Directions.
Nothing outside the range is to be copied. From the entries below, reproduce exactly the lines starting at the one with "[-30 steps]" and ending at the one with "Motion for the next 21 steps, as", without pictures.

Items from a data source.
Content starts

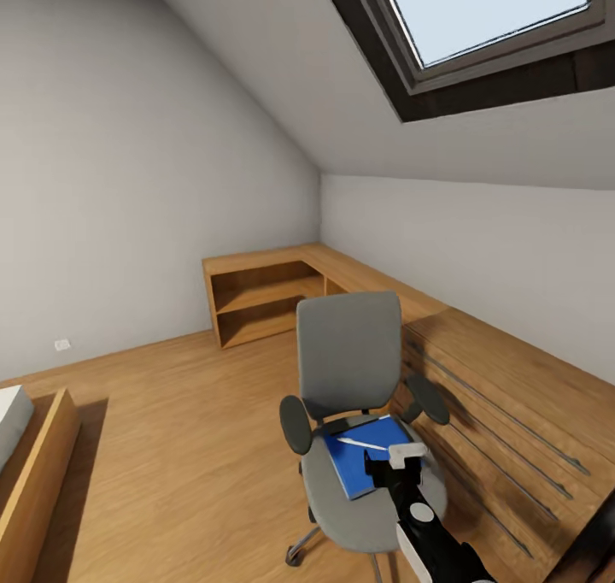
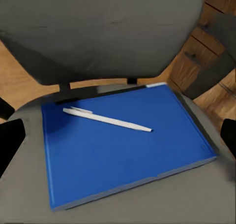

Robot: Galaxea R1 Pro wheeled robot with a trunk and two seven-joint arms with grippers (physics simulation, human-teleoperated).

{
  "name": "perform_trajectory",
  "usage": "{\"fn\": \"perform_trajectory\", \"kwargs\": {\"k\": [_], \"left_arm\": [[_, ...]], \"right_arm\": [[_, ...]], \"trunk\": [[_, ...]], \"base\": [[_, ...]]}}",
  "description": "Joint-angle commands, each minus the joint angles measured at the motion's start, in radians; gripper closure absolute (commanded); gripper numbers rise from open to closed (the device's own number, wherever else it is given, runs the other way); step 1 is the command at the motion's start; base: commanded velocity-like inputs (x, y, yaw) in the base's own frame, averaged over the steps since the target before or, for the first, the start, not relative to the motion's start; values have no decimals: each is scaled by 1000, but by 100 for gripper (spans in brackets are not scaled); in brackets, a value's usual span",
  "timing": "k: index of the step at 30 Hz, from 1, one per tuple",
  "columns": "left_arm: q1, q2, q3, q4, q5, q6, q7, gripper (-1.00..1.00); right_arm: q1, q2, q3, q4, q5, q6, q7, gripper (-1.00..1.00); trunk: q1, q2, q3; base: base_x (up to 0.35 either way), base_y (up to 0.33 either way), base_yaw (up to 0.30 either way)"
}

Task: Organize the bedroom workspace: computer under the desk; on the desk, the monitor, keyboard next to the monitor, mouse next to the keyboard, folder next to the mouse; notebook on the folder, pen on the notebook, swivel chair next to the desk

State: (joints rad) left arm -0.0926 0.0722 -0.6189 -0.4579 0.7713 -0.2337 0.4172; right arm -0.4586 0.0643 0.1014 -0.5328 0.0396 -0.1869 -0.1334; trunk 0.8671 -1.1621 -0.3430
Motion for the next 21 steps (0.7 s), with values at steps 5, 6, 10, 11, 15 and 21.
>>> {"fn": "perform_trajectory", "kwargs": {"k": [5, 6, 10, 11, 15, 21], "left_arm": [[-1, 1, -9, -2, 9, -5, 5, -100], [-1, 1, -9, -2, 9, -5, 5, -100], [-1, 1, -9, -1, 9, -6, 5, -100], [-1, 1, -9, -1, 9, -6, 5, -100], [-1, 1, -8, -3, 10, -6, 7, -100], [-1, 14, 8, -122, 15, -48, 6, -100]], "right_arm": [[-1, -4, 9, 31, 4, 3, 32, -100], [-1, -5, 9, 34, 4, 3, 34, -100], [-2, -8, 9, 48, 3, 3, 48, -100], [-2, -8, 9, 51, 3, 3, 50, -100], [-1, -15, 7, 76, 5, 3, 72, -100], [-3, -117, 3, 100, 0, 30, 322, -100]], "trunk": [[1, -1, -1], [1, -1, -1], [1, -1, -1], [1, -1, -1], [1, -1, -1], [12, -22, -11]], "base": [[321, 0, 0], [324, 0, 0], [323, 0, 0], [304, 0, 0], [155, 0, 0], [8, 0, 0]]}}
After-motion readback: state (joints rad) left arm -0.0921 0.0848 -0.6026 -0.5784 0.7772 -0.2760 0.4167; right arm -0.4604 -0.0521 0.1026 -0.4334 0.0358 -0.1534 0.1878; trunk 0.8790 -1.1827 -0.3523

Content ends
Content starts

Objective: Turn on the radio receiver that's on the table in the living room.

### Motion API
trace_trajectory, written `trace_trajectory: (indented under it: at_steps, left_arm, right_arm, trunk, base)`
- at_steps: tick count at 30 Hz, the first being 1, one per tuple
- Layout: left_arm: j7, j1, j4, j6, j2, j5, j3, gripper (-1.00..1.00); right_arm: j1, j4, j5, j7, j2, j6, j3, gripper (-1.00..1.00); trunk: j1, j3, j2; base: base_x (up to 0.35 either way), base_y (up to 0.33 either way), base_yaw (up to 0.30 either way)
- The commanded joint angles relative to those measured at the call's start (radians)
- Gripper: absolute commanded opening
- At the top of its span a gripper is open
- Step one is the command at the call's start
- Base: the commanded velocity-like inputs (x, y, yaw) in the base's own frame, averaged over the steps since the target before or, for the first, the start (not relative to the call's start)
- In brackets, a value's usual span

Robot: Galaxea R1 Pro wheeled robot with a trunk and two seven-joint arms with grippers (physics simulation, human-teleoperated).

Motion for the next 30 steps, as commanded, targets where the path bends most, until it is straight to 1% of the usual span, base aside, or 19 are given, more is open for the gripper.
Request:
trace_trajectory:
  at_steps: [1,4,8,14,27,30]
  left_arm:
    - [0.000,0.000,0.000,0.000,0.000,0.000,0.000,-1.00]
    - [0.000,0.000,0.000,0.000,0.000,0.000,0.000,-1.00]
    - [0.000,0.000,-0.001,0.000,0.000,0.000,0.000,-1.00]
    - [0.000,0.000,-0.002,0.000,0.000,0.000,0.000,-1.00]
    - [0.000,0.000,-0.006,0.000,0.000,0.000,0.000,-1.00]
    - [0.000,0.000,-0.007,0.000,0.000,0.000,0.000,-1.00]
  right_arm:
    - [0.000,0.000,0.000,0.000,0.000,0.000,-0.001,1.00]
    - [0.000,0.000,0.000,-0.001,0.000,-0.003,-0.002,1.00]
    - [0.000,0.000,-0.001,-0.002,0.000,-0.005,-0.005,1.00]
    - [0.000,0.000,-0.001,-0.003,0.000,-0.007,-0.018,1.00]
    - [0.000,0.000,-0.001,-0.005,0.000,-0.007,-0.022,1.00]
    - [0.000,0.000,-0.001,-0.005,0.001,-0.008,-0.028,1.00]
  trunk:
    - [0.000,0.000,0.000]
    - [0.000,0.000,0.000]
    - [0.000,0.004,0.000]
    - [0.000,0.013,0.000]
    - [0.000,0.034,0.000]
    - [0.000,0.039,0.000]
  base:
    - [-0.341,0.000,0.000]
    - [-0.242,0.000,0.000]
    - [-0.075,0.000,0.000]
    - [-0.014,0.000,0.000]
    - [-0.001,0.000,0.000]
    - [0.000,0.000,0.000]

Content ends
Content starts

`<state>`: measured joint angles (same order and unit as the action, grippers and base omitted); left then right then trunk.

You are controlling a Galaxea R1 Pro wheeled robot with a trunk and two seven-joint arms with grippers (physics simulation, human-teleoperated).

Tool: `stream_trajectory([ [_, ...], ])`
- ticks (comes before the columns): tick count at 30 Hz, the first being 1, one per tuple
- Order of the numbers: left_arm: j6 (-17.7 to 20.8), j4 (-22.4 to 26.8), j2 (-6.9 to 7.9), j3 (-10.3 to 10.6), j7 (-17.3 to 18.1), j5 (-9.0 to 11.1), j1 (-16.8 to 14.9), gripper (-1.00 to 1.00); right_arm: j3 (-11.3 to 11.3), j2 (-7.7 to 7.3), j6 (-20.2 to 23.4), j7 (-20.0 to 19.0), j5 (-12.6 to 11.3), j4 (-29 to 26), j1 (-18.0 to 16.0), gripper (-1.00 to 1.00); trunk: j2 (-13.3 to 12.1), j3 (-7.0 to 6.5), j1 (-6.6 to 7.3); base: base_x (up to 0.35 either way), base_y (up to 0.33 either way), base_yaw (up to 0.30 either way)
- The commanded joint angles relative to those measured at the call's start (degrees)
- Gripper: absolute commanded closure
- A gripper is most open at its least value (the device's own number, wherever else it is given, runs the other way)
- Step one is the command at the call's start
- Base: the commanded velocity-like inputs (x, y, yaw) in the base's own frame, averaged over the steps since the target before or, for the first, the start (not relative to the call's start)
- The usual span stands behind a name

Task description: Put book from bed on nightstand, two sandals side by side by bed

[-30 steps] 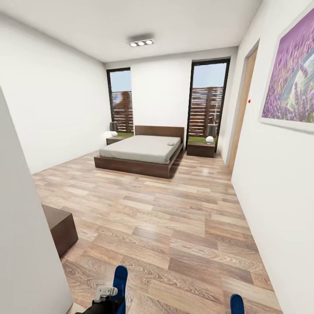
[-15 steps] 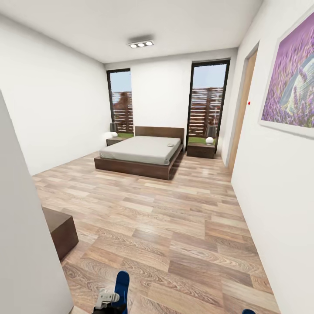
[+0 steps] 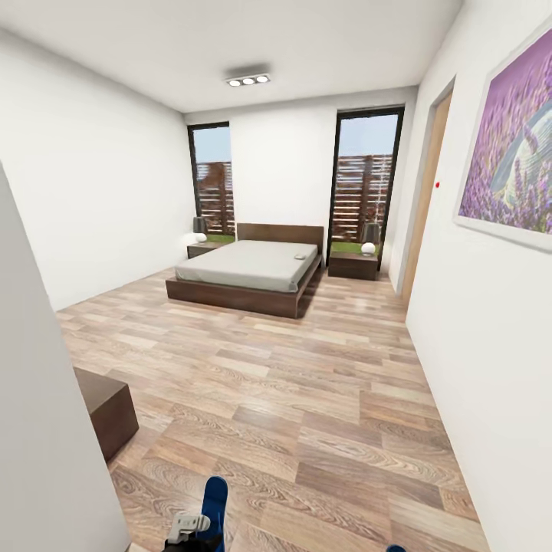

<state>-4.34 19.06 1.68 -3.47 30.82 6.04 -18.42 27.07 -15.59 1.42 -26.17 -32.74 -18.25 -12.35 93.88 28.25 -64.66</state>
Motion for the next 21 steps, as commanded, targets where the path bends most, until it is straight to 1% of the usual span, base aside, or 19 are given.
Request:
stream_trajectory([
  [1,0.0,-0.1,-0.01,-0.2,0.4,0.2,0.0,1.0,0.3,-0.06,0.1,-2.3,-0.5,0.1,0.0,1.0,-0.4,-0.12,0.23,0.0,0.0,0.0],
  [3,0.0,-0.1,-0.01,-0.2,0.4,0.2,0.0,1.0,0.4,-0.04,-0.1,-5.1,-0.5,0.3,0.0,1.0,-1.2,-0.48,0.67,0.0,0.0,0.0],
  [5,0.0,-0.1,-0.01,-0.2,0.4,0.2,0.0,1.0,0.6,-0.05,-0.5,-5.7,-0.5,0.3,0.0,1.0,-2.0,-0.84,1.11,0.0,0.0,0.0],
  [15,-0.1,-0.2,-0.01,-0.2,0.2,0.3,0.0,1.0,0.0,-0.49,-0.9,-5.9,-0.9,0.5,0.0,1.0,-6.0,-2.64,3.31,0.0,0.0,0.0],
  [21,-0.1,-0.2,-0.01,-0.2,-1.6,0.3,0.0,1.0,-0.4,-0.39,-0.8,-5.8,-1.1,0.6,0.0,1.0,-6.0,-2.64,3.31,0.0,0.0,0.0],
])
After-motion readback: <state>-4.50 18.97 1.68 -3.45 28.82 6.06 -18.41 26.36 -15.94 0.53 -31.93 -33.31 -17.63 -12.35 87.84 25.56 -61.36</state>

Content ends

Answer to the problem.
[-30 steps] 
[-15 steps] 
[+0 steps] 

<state>-4.34 19.06 1.68 -3.47 30.82 6.04 -18.42 27.07 -15.59 1.42 -26.17 -32.74 -18.25 -12.35 93.88 28.25 -64.66</state>
Motion for the next 21 steps, as commanded, targets where the path bends most, until it is straight to 1% of the usual span, base aside, or 19 are given.

That is the complete answer.